What is required: In the listing below, print exactly the lines between the line holding "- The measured" and the line holding "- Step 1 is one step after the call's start", inclusive, and no more.

Source material:
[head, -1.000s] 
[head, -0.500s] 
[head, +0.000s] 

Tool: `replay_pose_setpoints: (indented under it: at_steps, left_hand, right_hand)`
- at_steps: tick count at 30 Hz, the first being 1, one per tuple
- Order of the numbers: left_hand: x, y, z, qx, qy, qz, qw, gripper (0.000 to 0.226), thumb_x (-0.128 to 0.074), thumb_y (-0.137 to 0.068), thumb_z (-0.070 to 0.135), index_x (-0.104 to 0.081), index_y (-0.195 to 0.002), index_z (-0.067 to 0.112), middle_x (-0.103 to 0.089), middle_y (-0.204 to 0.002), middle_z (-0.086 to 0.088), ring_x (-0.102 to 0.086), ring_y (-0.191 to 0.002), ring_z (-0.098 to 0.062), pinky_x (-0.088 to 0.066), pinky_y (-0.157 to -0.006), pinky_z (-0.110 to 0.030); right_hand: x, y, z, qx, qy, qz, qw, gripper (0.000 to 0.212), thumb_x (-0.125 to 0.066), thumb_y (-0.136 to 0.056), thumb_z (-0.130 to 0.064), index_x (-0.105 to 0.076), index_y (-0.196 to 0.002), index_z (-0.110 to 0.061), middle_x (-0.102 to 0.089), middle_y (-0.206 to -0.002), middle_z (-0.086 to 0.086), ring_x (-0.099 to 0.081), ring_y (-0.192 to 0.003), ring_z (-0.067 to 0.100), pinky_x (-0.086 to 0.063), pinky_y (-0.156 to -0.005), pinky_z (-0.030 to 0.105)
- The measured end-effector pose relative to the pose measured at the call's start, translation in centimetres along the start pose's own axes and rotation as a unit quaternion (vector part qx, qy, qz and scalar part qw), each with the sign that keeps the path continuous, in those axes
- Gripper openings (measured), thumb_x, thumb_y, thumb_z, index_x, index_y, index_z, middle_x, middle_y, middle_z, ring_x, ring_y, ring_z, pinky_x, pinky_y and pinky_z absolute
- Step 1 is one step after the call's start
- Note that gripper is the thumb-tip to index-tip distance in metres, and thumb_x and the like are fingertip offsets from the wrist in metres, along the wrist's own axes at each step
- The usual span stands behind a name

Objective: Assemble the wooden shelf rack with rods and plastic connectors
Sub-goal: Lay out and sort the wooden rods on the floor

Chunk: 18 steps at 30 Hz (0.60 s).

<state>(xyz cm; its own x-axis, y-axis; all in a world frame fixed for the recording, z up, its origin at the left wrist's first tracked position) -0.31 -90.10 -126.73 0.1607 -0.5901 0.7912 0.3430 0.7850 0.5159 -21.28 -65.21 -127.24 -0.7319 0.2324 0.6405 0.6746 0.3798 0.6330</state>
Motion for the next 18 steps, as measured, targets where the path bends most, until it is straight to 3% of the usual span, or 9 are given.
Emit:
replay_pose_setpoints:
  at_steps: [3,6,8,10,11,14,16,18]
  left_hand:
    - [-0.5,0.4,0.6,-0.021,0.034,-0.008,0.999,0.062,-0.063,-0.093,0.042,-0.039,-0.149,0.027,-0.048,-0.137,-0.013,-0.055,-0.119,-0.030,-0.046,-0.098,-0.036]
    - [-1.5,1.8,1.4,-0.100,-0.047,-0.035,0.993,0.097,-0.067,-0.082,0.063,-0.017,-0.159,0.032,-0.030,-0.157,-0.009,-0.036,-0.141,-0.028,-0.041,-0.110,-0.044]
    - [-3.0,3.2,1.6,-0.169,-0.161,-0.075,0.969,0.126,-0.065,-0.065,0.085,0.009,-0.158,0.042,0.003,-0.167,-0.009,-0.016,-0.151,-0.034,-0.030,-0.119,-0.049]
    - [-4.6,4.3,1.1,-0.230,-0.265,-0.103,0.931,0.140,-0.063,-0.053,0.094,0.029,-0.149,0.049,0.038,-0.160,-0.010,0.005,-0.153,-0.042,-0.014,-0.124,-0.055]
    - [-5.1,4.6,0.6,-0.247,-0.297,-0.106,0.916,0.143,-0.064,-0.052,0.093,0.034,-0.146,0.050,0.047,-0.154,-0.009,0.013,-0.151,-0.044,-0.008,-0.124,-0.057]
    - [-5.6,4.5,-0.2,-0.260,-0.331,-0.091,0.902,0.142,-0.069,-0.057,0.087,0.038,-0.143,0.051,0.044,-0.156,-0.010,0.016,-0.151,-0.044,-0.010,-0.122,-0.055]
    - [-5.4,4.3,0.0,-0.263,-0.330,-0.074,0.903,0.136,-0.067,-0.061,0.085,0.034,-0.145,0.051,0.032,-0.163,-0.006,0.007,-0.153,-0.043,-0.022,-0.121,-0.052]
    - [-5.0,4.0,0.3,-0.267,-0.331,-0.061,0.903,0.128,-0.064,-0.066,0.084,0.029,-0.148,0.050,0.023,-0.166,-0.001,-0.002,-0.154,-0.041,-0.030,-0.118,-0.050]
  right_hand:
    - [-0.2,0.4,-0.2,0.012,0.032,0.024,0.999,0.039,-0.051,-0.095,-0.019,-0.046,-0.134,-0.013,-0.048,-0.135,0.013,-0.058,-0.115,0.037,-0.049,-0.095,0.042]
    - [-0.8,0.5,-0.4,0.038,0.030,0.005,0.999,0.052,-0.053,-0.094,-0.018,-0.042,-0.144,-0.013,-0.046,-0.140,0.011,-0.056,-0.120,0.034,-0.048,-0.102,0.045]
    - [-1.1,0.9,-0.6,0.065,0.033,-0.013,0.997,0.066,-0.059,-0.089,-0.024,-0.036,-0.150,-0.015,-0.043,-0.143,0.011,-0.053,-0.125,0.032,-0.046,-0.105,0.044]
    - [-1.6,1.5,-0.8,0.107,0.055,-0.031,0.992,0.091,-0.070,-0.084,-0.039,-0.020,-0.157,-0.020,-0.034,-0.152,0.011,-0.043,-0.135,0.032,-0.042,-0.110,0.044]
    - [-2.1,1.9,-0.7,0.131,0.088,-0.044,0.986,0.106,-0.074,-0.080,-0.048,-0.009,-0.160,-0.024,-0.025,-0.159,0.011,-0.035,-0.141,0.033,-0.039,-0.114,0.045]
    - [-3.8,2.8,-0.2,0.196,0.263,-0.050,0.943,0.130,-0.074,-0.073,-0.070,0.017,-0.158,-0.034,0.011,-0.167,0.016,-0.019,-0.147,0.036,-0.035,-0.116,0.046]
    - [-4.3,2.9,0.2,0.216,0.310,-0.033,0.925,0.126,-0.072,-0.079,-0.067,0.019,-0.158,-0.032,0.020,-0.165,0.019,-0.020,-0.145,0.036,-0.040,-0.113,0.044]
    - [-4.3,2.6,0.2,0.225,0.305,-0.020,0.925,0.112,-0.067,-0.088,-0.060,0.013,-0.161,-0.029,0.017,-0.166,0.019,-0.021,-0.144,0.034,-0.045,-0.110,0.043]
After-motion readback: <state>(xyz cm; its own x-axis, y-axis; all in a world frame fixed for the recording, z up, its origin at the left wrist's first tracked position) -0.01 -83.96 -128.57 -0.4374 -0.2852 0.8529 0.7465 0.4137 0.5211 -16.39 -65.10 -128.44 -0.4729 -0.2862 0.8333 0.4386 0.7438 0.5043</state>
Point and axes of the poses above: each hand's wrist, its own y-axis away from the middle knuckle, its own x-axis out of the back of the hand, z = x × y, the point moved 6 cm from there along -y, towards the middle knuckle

Response to this exercise:
- The measured end-effector pose relative to the pose measured at the call's start, translation in centimetres along the start pose's own axes and rotation as a unit quaternion (vector part qx, qy, qz and scalar part qw), each with the sign that keeps the path continuous, in those axes
- Gripper openings (measured), thumb_x, thumb_y, thumb_z, index_x, index_y, index_z, middle_x, middle_y, middle_z, ring_x, ring_y, ring_z, pinky_x, pinky_y and pinky_z absolute
- Step 1 is one step after the call's start

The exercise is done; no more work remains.